South Carolina              
Administrative Law Court
Edgar A. Brown building 1205 Pendleton St., Suite 224 Columbia, SC 29201 Voice: (803) 734-0550

SC Administrative Law Court Decisions

CAPTION:
William D. Enfinger, P.L.S. vs. SCDLLR

AGENCY:
South Carolina Department of Labor, Licensing and Regulation

PARTIES:
Petitioners:
William D. Enfinger, P.L.S., d/b/a Enfinger & Associates, P.A., PLS #4667

Respondents:
South Carolina Department of Labor, Licensing and Regulation, State Board of Registration for Professional Engineers and Land Surveyors
 
DOCKET NUMBER:
98-ALJ-11-0242-IJ

APPEARANCES:
n/a
 

ORDERS:

ORDER

This matter comes before me upon a Petition for Stay of Hearing and Order for Discovery filed by Petitioner William D. Enfinger. This is a disciplinary action by the South Carolina Department of Labor, Licensing and Regulation, State Board of Registration for Professional Engineers and Land Surveyors ("the Board") against Petitioner, a licensed surveyor. Petitioner seeks a stay of the April 28, 1998 contested case hearing before the Board and an order compelling the Board to respond to Petitioner's prehearing discovery requests. Specifically, Petitioner seeks disclosure and production of the Board's investigative file and the deposition of the Board's Chief Investigator and other witnesses. The Board has offered to provide copies of those documents the Board intends to introduce into evidence, but refuses to produce the investigative file or allow depositions. The Board has also denied Petitioner's request for a continuance of the hearing.

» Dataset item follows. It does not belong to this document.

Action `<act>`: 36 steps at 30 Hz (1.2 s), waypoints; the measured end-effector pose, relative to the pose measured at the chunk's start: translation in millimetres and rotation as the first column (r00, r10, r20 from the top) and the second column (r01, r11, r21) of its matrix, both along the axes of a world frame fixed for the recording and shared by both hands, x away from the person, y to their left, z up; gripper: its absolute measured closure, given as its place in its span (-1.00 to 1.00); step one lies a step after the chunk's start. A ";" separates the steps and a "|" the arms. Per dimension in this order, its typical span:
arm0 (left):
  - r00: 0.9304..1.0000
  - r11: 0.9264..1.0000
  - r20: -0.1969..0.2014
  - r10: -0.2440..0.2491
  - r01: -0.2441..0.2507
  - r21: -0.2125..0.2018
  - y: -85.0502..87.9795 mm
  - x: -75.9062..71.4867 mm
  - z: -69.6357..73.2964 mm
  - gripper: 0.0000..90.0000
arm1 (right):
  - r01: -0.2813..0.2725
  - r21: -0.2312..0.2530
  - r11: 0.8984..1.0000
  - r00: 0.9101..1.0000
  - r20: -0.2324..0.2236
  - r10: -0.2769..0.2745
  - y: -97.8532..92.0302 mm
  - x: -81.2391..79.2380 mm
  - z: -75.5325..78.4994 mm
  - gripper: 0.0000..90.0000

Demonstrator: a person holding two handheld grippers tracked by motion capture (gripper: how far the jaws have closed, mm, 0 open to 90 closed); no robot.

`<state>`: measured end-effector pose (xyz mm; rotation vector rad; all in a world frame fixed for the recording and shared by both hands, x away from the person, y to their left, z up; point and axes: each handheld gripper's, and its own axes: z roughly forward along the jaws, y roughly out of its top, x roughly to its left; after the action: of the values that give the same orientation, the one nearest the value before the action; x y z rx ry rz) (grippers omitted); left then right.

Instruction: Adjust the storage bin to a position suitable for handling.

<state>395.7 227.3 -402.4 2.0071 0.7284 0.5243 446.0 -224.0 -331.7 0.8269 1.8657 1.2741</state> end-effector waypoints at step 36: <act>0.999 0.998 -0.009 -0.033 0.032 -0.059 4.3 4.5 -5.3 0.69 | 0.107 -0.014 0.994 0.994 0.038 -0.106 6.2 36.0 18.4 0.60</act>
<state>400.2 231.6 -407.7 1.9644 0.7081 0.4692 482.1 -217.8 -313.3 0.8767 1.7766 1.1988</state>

PETITION FOR ORDER FOR DISCOVERY

The jurisdiction of an Administrative Law Judge over decisions of the Board is appellate jurisdiction. In exercising appellate jurisdiction, an Administrative Law Judge may hear appeals of interlocutory orders where "review of the final agency decision would not provide an adequate remedy." S.C. Code Ann. § 1-23-380(a) (Supp. 1997). Since the party seeking jurisdiction has the burden of proving that jurisdiction, Petitioner must demonstrate how the review of the final agency decision will be an inadequate remedy. Yarborough and Co. v. Schoolfield Furniture Industries, Inc. 275 S.C. 151, 268 S.E.2d 42 (1980).

Petitioner asserts that a party in an administrative proceeding is entitled as a matter of right to prehearing discovery under the Administrative Procedures Act ("APA"). The power to order the exchange of evidence prior to or at a contested hearing is vested in the hearing tribunal under the APA. See David E. Shipley, South Carolina Administrative Law 5-58 (2d Ed., S.C. Bar 1989). Section 1-23-320(d) provides: "The agency hearing a contested case may issue in the name of the agency subpoenas for the attendance and testimony of witnesses and the production and examination of books, papers, and records on its own behalf or, upon request, on behalf of any other party to the case."

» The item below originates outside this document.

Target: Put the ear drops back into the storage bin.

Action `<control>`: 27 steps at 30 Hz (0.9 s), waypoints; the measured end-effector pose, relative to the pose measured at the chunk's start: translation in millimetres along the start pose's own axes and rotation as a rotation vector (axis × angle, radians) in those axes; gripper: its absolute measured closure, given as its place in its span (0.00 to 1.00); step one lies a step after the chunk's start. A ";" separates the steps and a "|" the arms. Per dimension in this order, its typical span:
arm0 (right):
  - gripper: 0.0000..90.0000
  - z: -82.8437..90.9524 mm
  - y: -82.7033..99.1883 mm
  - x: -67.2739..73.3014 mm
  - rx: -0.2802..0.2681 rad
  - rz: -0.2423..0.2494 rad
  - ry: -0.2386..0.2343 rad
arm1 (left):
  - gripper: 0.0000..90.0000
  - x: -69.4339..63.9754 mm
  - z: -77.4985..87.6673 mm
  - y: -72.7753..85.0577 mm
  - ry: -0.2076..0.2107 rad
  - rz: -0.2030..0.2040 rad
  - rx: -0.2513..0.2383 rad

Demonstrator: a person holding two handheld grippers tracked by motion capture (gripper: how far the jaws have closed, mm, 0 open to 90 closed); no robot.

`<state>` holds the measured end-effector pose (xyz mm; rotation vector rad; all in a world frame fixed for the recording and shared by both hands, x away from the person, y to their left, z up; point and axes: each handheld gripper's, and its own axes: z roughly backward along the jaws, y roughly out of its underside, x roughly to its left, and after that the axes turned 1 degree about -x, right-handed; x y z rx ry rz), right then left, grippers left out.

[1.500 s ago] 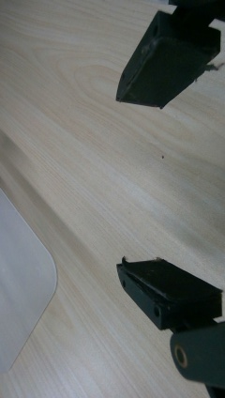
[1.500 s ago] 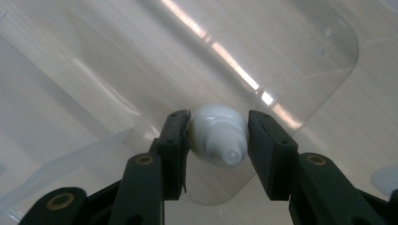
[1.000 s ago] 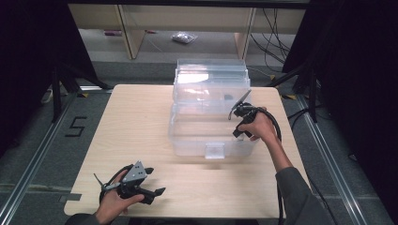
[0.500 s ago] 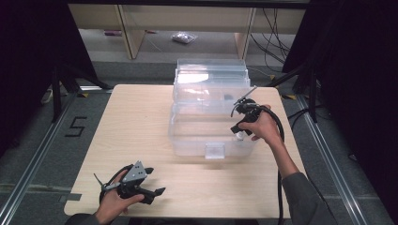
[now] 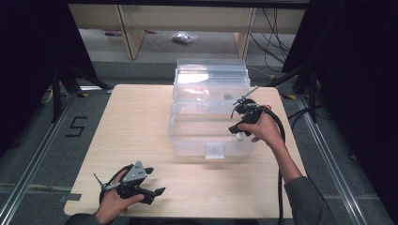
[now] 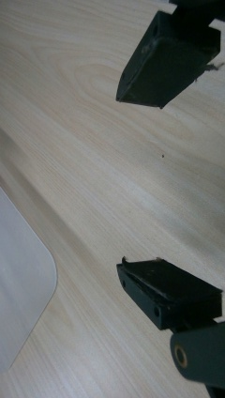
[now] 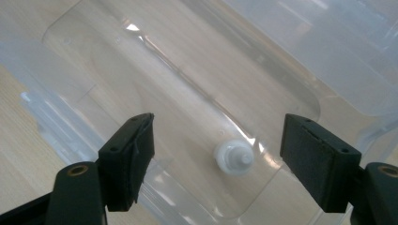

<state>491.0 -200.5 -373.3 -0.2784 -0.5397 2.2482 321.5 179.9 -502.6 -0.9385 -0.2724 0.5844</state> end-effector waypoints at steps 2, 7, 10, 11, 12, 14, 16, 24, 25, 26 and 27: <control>0.30 2.0 0.5 2.1 -0.004 -0.002 -0.005 | 0.17 0.0 -0.1 0.0 0.000 0.001 0.000; 0.31 4.9 1.1 7.5 -0.014 0.002 -0.009 | 0.16 -0.1 0.1 0.0 -0.001 0.001 0.004; 0.31 4.0 2.3 9.9 -0.038 0.027 -0.017 | 0.16 0.0 -0.1 0.1 0.001 0.002 0.000; 0.31 4.3 3.0 12.1 -0.030 0.012 -0.023 | 0.16 0.0 -0.1 0.1 0.000 0.001 -0.001; 0.31 4.4 3.6 13.7 -0.026 0.002 -0.030 | 0.16 0.0 0.0 0.1 0.000 0.001 -0.001; 0.31 5.4 4.9 15.1 -0.037 0.007 -0.031 | 0.17 0.1 -0.1 0.1 0.000 0.001 0.000; 0.31 8.1 6.4 18.7 -0.056 0.022 -0.041 | 0.17 -0.1 0.3 -0.1 -0.001 0.001 0.006; 0.30 12.9 10.3 24.2 -0.085 0.021 -0.035 | 0.17 -0.2 0.2 0.0 -0.001 0.001 0.006; 0.30 13.1 11.4 25.3 -0.083 0.015 -0.045 | 0.16 -0.5 0.0 0.1 0.001 0.006 0.002; 0.30 12.9 12.3 24.8 -0.096 0.031 -0.052 | 0.16 -0.4 0.0 0.1 0.001 0.007 0.001; 0.30 13.7 13.9 25.7 -0.102 0.027 -0.042 | 0.17 -0.5 -0.2 0.2 0.002 0.009 0.000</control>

Depositions are specifically addressed in § 1-23-320(c) which provides: "Any party to such proceedings may cause to be taken the depositions of witnesses within or without the State and either by commission or de bene esse." "Commission" refers to "[a]n authority or writ issuing from a court, in relation to a cause before it, directing and authorizing a person or persons named to do some act or exercise some special function; usually to take the depositions of witnesses." Black's Law Dictionary 272 (6th ed. 1990). Depositions by commission must be authorized by the agency conducting the contested case hearing and are discretionary. A deposition taken de bene esse may have some discovery value, but it is not technically a discovery deposition. It is instead a conditional examination of a witness, the transcript of which is to be submitted at trial in lieu of the witness's live testimony.

The discovery provisions of § 1-23-320(c) and (d) are not mandatory, but rather, discretionary. The Board has the authority to order discovery in contested cases; however, the refusal to order the kind of discovery requested by Petitioner is not error unless the Board's action is arbitrary, capricious, or an abuse of discretion. "It is well-settled that 'the scope and conduct of discovery are within the sound discretion of the trial court . . . and that after [the] . . . final agency order, review is confined to determining if that discretion has been abused. . . .'" Palmetto Alliance, Inc. v. South Carolina Pub. Service Comm'n, 282 S.C. 430, 436, 319 S.E.2d 695, 698 (1984)[quoting Marroquin-Manriquez v. I.N.S., 699 F.2d 129 (3d Cir. 1983)].

An exercise of discretion by an administrative agency will not be disturbed unless there is an abuse of discretion evidenced by a showing that the action of the agency was arbitrary or unlawful. 73A C.J.S. Public Administrative Law and Procedure § 223a (1983). "[A] reviewing court has the duty to examine the procedural methods employed at an administrative hearing to ensure that a fair and impartial procedure was used." Ross v. Medical Univ. of South Carolina, 317 S.C. 377, 381, 453 S.E.2d 880, 883 (S.C. 1994) (quoting 2 Am.Jur.2d Administrative Law § 611).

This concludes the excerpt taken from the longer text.